Central City Opera will provide two special offerings of live musical entertainment on Saturday, January 28 and Saturday, February 18. Prior to the play (at 7:30 pm) in the music room, the Central City Opera Ensemble will offer a half-hour parlor performance of opera selections from Britten’s The Turn of the Screw and Menotti’s The Medium, as well as other operas with a ghostly presence. The operatic version of The Turn of the Screw, by Benjamin Britten, is one of the three main stage productions in the 2012 Central City Opera Festival (June 30-August 12).
The library will stand in for a country house deep in the English countryside during the late Victorian period. The play by Jeffrey Hatcher based on the novel by Henry James is an archetypal ghost story laden with psychological terror and intriguing mysteries. The story concerns a young woman hired to care for two children who have recently lost their tutor and governess. During her first week in the house, she discovers the fates of both the current and recently-departed inhabitants of the house.
Edward Osborn directs the play in a three-dimensional environmental style he devised for nine productions at the Byers-Evans House and Grant-Humphreys Mansions in the 1990s. In the staging, the audience is seated in the middle of the action as the actors unfold the story.
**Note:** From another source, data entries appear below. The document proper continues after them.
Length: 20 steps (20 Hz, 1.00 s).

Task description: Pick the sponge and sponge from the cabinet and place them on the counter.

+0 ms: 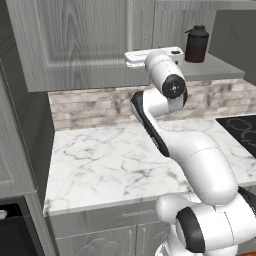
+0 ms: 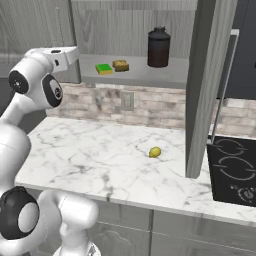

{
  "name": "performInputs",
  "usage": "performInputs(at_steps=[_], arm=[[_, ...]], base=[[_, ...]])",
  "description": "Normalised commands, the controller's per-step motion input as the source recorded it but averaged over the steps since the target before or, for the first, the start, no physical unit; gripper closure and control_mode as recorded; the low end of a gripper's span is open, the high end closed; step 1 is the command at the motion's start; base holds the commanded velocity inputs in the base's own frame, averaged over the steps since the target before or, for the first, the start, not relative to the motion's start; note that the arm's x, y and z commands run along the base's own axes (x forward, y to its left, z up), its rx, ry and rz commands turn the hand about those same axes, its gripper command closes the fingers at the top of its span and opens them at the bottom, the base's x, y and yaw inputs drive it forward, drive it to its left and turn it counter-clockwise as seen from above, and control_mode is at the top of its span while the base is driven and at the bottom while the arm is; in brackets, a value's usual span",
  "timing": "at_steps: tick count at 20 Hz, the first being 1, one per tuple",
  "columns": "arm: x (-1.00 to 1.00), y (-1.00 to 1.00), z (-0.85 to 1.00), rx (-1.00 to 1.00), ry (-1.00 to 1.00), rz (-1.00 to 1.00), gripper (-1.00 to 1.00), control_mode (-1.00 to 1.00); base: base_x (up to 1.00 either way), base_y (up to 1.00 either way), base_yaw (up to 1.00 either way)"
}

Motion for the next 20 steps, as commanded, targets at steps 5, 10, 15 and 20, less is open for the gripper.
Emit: performInputs(at_steps=[5,10,15,20], arm=[[0.68,0.14,0.0,0.02,0.05,-0.03,-1.0,-1.0],[0.7,0.13,-0.04,0.02,0.07,-0.03,-1.0,-1.0],[0.67,0.1,-0.06,0.02,0.08,-0.04,-1.0,-1.0],[0.59,0.09,-0.07,0.0,0.1,-0.03,1.0,-1.0]], base=[[0.0,0.0,0.0],[0.0,0.0,0.0],[0.0,0.0,0.0],[0.0,0.0,0.0]])
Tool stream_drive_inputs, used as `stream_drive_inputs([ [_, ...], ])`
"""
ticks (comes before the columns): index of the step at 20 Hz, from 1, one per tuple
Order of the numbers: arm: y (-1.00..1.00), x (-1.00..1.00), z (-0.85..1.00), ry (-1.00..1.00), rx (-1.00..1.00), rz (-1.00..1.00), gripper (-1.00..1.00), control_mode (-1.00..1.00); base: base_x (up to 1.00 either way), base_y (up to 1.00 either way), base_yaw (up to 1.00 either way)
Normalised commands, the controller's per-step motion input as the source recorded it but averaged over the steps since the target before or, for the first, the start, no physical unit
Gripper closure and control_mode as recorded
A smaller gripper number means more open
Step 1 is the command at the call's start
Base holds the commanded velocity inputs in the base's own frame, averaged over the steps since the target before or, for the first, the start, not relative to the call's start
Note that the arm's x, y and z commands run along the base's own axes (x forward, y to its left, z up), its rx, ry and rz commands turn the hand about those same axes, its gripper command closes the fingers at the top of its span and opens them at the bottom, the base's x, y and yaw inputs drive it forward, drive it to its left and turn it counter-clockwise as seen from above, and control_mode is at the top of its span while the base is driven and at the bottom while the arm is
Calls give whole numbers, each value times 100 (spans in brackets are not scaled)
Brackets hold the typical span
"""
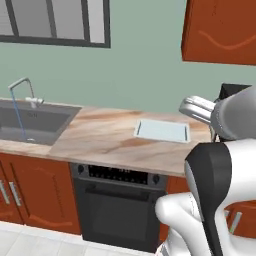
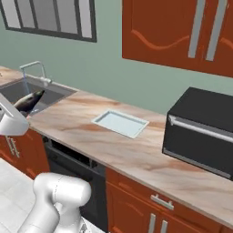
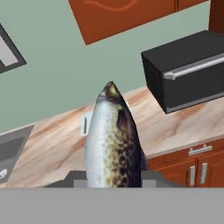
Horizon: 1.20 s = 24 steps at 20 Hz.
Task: Take the fish out of the fridge, briefly rinse it in the sink, and place it on the tray next to the sink.
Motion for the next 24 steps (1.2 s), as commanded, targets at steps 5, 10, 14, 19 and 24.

“We are playing with the aesthetic distance between actor and audience, which is like that in traditional theatres, whether proscenium or round, large or small, except that at Byers-Evans, that distance is sometimes only a matter of inches,” Osborn says. “This creates an intimacy with characters, setting, mood, and story that is intensely visceral and exciting. The Byers-Evans library is ideal for the setting and mood of this story,” Osborn adds. “It is a natural wedding of venue and play.”
Irish Augustine and Guy Williams portray the characters in the play. The actors have played extensively in Denver and Fort Collins throughout their careers and appeared together as husband and wife in Osborn’s production of Rashomon at the King Center at Auraria.
Doors open 10 minutes prior to the performance time.